◆ Given entries ◆
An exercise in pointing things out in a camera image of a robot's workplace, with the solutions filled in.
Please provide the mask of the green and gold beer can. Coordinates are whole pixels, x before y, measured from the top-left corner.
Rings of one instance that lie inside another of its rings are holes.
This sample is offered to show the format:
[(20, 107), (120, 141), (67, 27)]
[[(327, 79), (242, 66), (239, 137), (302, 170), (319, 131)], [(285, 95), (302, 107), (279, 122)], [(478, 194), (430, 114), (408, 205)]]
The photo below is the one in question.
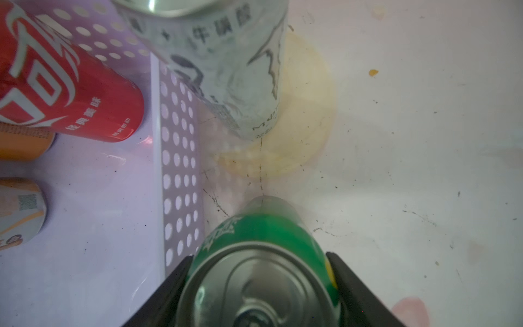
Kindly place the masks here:
[(1, 179), (1, 250), (29, 242), (46, 221), (47, 204), (39, 185), (28, 178)]

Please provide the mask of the purple perforated plastic basket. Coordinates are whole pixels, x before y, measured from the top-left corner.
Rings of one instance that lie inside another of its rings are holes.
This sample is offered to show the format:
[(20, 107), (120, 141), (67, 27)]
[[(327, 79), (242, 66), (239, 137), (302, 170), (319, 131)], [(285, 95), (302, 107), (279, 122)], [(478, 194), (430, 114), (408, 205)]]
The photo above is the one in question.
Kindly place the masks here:
[(196, 97), (109, 1), (20, 1), (142, 90), (140, 129), (119, 143), (60, 135), (42, 157), (3, 162), (34, 180), (48, 213), (1, 252), (2, 326), (122, 326), (204, 237)]

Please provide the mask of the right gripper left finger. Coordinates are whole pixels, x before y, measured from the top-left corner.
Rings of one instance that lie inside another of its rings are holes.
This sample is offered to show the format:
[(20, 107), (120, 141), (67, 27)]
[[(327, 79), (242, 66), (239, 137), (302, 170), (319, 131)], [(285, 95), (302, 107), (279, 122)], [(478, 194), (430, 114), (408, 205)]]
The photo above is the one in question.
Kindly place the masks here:
[(193, 256), (185, 257), (123, 327), (175, 326), (178, 303), (192, 262)]

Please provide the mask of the red cola can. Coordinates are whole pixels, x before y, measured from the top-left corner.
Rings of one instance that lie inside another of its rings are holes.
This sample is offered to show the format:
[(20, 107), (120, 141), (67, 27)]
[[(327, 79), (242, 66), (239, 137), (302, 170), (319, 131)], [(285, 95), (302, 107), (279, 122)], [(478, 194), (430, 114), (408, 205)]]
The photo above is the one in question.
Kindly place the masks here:
[(144, 115), (132, 81), (20, 6), (1, 2), (1, 122), (116, 143)]

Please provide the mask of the orange soda can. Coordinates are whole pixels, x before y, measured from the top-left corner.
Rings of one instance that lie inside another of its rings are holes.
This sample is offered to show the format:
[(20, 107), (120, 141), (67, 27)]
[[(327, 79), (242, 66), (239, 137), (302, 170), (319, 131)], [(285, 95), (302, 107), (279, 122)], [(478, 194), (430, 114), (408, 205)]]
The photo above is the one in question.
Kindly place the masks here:
[(1, 123), (1, 160), (30, 162), (52, 146), (56, 133), (20, 125)]

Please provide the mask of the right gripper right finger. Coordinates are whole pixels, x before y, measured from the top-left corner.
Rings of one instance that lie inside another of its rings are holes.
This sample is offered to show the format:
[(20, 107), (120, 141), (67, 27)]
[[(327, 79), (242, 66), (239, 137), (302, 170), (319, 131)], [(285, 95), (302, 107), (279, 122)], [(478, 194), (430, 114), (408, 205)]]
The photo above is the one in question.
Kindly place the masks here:
[(374, 295), (350, 267), (333, 252), (327, 252), (341, 303), (340, 326), (404, 327), (404, 324)]

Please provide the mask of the silver white can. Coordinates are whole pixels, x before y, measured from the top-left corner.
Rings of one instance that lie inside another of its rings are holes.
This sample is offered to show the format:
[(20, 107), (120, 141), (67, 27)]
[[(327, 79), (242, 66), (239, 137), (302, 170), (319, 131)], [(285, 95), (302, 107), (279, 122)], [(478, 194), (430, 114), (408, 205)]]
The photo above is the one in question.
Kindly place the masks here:
[(287, 1), (116, 1), (136, 37), (236, 136), (276, 124)]

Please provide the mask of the green sprite can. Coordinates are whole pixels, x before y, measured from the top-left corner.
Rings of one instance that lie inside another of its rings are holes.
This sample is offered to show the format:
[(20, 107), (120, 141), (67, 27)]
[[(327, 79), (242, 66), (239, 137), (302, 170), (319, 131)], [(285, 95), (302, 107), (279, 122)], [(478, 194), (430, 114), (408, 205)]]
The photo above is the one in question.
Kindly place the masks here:
[(338, 326), (332, 267), (295, 208), (260, 196), (201, 244), (177, 326)]

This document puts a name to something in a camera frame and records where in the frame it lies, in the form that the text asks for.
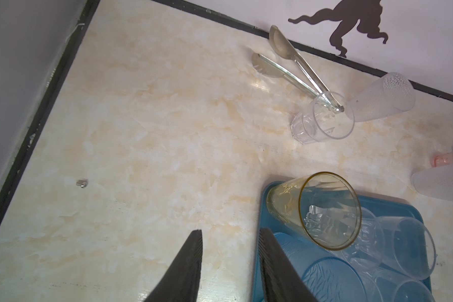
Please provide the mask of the metal serving tongs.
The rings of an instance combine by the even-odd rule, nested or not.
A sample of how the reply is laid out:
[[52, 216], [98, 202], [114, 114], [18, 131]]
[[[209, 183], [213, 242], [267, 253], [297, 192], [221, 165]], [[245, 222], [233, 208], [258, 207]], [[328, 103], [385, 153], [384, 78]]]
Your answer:
[[253, 52], [251, 63], [258, 73], [270, 78], [285, 79], [311, 97], [319, 96], [328, 107], [332, 108], [334, 113], [345, 112], [345, 106], [341, 104], [341, 100], [327, 88], [307, 60], [294, 48], [276, 25], [272, 25], [269, 29], [269, 45], [280, 58], [289, 60], [296, 65], [299, 72], [293, 72], [273, 59]]

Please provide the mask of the clear glass back tall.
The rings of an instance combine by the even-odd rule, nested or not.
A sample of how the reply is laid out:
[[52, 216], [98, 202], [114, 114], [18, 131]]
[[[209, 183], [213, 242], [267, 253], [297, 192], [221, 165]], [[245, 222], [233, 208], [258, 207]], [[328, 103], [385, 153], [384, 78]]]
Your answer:
[[387, 73], [349, 100], [357, 123], [409, 111], [415, 102], [411, 82], [397, 72]]

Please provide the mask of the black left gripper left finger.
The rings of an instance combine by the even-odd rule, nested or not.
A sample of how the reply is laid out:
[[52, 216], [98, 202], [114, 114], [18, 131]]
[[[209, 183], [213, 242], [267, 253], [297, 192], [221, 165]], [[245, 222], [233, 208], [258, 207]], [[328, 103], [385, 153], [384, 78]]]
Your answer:
[[196, 301], [203, 258], [201, 230], [193, 230], [145, 301]]

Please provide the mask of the teal rectangular tray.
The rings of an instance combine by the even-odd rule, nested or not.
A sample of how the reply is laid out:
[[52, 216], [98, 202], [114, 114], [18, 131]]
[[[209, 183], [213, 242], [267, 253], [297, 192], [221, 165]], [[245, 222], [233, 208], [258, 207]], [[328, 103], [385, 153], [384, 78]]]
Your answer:
[[[317, 301], [435, 301], [431, 293], [430, 278], [423, 281], [409, 278], [387, 267], [370, 272], [353, 268], [345, 260], [303, 238], [277, 221], [268, 211], [266, 201], [275, 181], [264, 189], [260, 202], [260, 229], [270, 229], [283, 249], [297, 275]], [[413, 218], [423, 224], [419, 212], [412, 206], [391, 201], [359, 196], [366, 210], [373, 210], [378, 218], [382, 214], [400, 214], [396, 218]], [[408, 243], [408, 255], [415, 260], [427, 260], [422, 235], [415, 235]], [[262, 286], [261, 265], [257, 253], [254, 262], [252, 301], [266, 301]]]

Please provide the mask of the grey blue plastic cup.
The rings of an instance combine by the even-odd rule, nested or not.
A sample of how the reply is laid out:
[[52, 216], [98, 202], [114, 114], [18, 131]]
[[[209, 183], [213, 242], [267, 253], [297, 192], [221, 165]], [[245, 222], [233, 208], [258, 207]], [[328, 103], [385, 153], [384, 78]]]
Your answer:
[[274, 236], [318, 301], [367, 301], [360, 276], [346, 261], [288, 234], [278, 232]]

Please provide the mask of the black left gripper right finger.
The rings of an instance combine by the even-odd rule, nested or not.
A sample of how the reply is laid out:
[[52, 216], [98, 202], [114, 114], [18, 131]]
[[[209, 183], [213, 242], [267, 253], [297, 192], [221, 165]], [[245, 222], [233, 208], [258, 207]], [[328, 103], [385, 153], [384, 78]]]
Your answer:
[[259, 262], [264, 301], [316, 301], [270, 229], [259, 230]]

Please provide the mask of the pink plastic cup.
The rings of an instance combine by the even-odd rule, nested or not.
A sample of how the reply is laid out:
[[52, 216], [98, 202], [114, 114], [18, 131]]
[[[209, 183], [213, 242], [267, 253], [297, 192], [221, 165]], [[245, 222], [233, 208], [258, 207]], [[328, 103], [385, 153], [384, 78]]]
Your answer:
[[440, 167], [453, 164], [453, 152], [435, 156], [432, 161], [433, 167]]

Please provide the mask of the amber yellow tall glass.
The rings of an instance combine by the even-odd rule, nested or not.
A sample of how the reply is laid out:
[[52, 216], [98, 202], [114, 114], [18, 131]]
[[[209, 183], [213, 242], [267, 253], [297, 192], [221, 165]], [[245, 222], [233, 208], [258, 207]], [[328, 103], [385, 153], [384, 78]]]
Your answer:
[[333, 172], [317, 172], [273, 186], [266, 206], [276, 220], [327, 250], [346, 249], [361, 231], [359, 198]]

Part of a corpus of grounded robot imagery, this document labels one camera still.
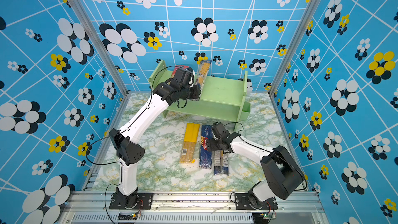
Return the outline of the red spaghetti package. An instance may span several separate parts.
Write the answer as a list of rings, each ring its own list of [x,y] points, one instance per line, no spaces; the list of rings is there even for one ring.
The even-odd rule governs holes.
[[[176,66],[174,67],[173,72],[172,72],[171,78],[173,78],[173,77],[175,76],[176,71],[177,71],[178,68],[186,69],[186,70],[188,70],[188,71],[190,71],[190,72],[192,73],[192,76],[190,76],[189,84],[193,84],[193,80],[194,80],[194,76],[195,76],[195,71],[194,71],[191,67],[186,66],[186,65],[176,65]]]

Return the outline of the blue yellow spaghetti package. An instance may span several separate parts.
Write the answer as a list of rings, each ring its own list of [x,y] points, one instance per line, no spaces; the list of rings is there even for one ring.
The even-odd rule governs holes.
[[[210,60],[204,60],[204,61],[200,62],[199,70],[195,77],[194,85],[198,85],[199,88],[201,89],[201,91],[203,91],[204,83],[205,83],[207,74],[210,70],[210,67],[211,67]]]

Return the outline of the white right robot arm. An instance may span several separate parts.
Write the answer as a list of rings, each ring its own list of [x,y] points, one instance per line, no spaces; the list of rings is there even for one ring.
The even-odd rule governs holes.
[[[248,141],[237,132],[229,132],[220,122],[215,122],[211,129],[214,137],[210,140],[210,151],[235,153],[261,166],[265,181],[249,190],[252,205],[274,197],[286,200],[304,182],[303,172],[284,146],[270,148]]]

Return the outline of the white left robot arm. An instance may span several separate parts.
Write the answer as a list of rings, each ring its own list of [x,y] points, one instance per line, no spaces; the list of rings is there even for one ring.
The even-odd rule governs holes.
[[[145,154],[145,150],[138,143],[154,120],[169,106],[180,100],[196,99],[200,86],[194,84],[192,68],[176,66],[173,77],[157,86],[152,86],[151,95],[144,106],[120,129],[112,129],[109,137],[116,150],[121,164],[120,184],[118,192],[130,197],[137,192],[137,163]]]

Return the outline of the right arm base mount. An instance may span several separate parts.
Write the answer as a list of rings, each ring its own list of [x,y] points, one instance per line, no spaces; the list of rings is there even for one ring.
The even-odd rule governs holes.
[[[266,181],[259,181],[246,193],[232,192],[230,201],[237,210],[262,210],[272,211],[278,209],[275,194],[271,191]]]

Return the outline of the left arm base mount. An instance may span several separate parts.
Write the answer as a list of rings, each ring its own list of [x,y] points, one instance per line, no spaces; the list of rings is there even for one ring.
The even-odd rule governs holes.
[[[151,209],[154,193],[138,192],[138,188],[130,195],[125,196],[119,188],[111,195],[110,209]]]

◆ Exercise directions ◆
All lines of the material that contain the string "camera" are to be copied.

◆ Answer section ◆
An exercise in pointing things out in a camera image of a robot's workplace, with the solutions filled in.
This document puts a name to something in a camera frame and records where in the frame it lies, in the form that the text asks for.
Part of a corpus of grounded robot imagery, this document labels one camera still.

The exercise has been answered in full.